## Task objective
Lines containing the word "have" are the ones to copy from the records below.

## Input data
____

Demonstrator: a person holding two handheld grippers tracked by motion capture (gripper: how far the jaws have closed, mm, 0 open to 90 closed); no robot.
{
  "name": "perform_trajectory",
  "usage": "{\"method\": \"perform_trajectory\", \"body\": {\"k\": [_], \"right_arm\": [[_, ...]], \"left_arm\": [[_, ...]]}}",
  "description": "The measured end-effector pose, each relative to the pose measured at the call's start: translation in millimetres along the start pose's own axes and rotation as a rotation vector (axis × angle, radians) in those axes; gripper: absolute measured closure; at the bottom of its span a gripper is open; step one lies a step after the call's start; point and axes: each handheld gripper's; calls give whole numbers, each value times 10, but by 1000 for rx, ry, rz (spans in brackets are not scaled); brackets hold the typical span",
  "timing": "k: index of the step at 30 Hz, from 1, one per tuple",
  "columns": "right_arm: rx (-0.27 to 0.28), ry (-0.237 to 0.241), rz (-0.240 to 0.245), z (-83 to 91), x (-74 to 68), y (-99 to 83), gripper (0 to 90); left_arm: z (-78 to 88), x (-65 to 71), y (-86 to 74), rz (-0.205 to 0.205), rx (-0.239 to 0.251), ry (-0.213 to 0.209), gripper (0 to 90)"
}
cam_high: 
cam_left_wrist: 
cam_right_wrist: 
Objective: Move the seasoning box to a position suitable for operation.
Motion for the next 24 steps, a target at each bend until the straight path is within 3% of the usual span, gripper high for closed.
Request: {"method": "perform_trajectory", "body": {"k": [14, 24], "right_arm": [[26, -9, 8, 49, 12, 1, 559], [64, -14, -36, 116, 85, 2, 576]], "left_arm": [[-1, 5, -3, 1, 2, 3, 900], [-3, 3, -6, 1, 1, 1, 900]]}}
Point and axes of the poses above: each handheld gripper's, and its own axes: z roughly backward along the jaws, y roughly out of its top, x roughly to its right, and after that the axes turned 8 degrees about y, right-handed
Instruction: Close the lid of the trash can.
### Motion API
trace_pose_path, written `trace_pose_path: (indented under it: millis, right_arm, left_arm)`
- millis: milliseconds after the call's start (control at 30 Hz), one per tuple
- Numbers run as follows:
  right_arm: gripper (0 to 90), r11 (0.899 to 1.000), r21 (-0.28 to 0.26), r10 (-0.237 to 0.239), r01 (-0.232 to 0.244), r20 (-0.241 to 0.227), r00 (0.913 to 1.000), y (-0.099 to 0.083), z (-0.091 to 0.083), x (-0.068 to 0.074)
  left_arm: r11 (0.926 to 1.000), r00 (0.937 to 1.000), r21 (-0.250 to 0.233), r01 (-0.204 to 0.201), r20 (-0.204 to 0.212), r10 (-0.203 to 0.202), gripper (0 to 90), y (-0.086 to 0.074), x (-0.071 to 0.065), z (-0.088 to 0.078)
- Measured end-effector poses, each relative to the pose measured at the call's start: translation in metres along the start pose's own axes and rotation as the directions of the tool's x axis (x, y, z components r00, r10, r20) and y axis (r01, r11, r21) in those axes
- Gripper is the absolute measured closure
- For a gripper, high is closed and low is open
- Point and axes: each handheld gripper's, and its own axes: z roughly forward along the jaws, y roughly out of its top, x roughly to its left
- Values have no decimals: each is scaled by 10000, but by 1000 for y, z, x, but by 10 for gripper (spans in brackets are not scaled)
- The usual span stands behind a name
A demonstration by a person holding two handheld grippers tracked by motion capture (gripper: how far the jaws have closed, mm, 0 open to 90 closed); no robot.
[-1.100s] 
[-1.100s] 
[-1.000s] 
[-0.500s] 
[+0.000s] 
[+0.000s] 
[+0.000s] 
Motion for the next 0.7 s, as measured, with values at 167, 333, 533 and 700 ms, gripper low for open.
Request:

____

## Exercise output
Demonstrator: a person holding two handheld grippers tracked by motion capture (gripper: how far the jaws have closed, mm, 0 open to 90 closed); no robot.
- Values have no decimals: each is scaled by 10000, but by 1000 for y, z, x, but by 10 for gripper (spans in brackets are not scaled)
A demonstration by a person holding two handheld grippers tracked by motion capture (gripper: how far the jaws have closed, mm, 0 open to 90 closed); no robot.

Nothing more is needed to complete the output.